## EXERCISE AIM
Your reply is to be the lines below, exactly as written, with images omitted.

## PROVIDED MATERIAL
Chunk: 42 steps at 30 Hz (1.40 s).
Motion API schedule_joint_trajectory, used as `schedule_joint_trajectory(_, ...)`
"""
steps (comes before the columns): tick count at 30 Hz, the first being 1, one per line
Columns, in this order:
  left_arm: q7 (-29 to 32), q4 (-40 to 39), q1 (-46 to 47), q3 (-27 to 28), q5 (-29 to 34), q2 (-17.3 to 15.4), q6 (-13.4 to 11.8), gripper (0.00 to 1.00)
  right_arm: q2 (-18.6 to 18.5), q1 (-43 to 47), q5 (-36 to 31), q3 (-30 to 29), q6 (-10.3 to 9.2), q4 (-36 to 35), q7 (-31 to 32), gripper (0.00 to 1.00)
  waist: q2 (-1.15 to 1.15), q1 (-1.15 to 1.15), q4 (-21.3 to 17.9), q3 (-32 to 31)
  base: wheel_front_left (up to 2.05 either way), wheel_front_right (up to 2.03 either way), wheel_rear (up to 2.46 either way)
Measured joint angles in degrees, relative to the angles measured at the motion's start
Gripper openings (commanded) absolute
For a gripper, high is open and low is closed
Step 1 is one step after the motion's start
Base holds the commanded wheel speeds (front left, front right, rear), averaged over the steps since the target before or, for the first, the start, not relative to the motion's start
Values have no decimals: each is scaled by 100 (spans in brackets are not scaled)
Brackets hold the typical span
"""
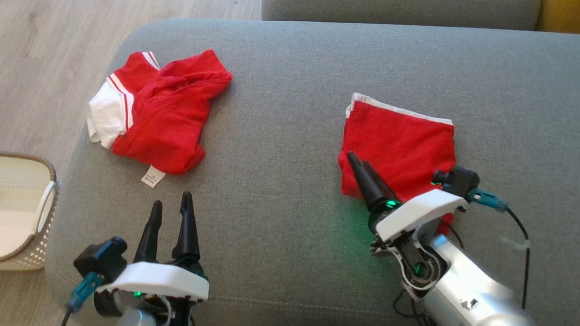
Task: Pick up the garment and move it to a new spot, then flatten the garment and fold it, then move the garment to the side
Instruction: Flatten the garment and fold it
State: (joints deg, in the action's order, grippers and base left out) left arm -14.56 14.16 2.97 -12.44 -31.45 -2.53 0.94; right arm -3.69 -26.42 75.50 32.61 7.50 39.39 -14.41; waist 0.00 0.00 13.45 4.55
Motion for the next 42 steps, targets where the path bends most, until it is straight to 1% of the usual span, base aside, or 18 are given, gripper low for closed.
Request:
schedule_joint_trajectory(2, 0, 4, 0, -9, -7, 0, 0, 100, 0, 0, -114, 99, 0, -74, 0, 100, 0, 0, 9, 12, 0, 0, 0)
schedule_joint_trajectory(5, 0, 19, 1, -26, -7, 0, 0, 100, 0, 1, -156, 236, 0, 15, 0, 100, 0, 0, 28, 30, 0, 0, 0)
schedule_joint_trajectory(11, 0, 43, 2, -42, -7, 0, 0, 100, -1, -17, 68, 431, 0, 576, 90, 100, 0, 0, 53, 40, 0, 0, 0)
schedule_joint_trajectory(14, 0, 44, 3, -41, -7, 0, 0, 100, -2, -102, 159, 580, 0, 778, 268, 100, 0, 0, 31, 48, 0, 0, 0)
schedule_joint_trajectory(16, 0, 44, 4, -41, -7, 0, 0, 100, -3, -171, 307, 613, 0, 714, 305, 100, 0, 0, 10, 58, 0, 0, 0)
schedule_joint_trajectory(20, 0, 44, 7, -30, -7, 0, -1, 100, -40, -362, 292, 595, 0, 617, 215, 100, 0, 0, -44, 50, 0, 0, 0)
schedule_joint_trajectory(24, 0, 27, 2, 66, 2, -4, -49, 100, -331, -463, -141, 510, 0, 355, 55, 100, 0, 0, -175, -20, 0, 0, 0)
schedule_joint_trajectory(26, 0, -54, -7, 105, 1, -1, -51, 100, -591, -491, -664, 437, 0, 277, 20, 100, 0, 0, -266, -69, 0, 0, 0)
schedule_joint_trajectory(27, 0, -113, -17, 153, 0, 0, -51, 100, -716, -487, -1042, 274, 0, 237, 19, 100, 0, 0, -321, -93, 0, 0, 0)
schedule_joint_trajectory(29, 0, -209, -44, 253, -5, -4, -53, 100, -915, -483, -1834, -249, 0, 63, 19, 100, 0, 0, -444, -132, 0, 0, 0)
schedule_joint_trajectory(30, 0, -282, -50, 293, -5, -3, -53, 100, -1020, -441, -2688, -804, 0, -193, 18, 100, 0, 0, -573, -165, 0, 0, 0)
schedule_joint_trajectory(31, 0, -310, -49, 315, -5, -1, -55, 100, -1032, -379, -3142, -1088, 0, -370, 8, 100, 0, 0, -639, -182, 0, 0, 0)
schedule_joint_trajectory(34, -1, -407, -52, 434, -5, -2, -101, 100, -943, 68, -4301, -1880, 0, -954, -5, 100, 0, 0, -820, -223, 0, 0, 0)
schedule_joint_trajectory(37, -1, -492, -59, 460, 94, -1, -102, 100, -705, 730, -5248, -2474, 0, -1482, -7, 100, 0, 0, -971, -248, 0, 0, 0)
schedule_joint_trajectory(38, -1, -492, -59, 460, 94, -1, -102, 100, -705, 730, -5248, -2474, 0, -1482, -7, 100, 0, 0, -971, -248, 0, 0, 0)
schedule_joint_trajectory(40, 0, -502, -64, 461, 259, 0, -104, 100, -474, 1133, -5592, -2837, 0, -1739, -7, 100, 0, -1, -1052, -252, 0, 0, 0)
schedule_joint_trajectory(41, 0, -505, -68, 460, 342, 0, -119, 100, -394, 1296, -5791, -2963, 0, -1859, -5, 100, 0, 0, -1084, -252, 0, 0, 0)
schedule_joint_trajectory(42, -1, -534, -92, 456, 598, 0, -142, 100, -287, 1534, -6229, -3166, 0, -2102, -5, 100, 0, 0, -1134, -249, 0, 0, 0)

## RESPONSE BELOW
Chunk: 42 steps at 30 Hz (1.40 s).
Motion API schedule_joint_trajectory, used as `schedule_joint_trajectory(_, ...)`
"""
steps (comes before the columns): tick count at 30 Hz, the first being 1, one per line
Columns, in this order:
  left_arm: q7 (-29 to 32), q4 (-40 to 39), q1 (-46 to 47), q3 (-27 to 28), q5 (-29 to 34), q2 (-17.3 to 15.4), q6 (-13.4 to 11.8), gripper (0.00 to 1.00)
  right_arm: q2 (-18.6 to 18.5), q1 (-43 to 47), q5 (-36 to 31), q3 (-30 to 29), q6 (-10.3 to 9.2), q4 (-36 to 35), q7 (-31 to 32), gripper (0.00 to 1.00)
  waist: q2 (-1.15 to 1.15), q1 (-1.15 to 1.15), q4 (-21.3 to 17.9), q3 (-32 to 31)
  base: wheel_front_left (up to 2.05 either way), wheel_front_right (up to 2.03 either way), wheel_rear (up to 2.46 either way)
Measured joint angles in degrees, relative to the angles measured at the motion's start
Gripper openings (commanded) absolute
For a gripper, high is open and low is closed
Step 1 is one step after the motion's start
Base holds the commanded wheel speeds (front left, front right, rear), averaged over the steps since the target before or, for the first, the start, not relative to the motion's start
Values have no decimals: each is scaled by 100 (spans in brackets are not scaled)
Brackets hold the typical span
"""
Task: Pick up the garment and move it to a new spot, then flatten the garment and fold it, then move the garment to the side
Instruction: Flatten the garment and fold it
State: (joints deg, in the action's order, grippers and base left out) left arm -14.56 14.16 2.97 -12.44 -31.45 -2.53 0.94; right arm -3.69 -26.42 75.50 32.61 7.50 39.39 -14.41; waist 0.00 0.00 13.45 4.55
Motion for the next 42 steps, targets where the path bends most, until it is straight to 1% of the usual span, base aside, or 18 are given, gripper low for closed.
Request:
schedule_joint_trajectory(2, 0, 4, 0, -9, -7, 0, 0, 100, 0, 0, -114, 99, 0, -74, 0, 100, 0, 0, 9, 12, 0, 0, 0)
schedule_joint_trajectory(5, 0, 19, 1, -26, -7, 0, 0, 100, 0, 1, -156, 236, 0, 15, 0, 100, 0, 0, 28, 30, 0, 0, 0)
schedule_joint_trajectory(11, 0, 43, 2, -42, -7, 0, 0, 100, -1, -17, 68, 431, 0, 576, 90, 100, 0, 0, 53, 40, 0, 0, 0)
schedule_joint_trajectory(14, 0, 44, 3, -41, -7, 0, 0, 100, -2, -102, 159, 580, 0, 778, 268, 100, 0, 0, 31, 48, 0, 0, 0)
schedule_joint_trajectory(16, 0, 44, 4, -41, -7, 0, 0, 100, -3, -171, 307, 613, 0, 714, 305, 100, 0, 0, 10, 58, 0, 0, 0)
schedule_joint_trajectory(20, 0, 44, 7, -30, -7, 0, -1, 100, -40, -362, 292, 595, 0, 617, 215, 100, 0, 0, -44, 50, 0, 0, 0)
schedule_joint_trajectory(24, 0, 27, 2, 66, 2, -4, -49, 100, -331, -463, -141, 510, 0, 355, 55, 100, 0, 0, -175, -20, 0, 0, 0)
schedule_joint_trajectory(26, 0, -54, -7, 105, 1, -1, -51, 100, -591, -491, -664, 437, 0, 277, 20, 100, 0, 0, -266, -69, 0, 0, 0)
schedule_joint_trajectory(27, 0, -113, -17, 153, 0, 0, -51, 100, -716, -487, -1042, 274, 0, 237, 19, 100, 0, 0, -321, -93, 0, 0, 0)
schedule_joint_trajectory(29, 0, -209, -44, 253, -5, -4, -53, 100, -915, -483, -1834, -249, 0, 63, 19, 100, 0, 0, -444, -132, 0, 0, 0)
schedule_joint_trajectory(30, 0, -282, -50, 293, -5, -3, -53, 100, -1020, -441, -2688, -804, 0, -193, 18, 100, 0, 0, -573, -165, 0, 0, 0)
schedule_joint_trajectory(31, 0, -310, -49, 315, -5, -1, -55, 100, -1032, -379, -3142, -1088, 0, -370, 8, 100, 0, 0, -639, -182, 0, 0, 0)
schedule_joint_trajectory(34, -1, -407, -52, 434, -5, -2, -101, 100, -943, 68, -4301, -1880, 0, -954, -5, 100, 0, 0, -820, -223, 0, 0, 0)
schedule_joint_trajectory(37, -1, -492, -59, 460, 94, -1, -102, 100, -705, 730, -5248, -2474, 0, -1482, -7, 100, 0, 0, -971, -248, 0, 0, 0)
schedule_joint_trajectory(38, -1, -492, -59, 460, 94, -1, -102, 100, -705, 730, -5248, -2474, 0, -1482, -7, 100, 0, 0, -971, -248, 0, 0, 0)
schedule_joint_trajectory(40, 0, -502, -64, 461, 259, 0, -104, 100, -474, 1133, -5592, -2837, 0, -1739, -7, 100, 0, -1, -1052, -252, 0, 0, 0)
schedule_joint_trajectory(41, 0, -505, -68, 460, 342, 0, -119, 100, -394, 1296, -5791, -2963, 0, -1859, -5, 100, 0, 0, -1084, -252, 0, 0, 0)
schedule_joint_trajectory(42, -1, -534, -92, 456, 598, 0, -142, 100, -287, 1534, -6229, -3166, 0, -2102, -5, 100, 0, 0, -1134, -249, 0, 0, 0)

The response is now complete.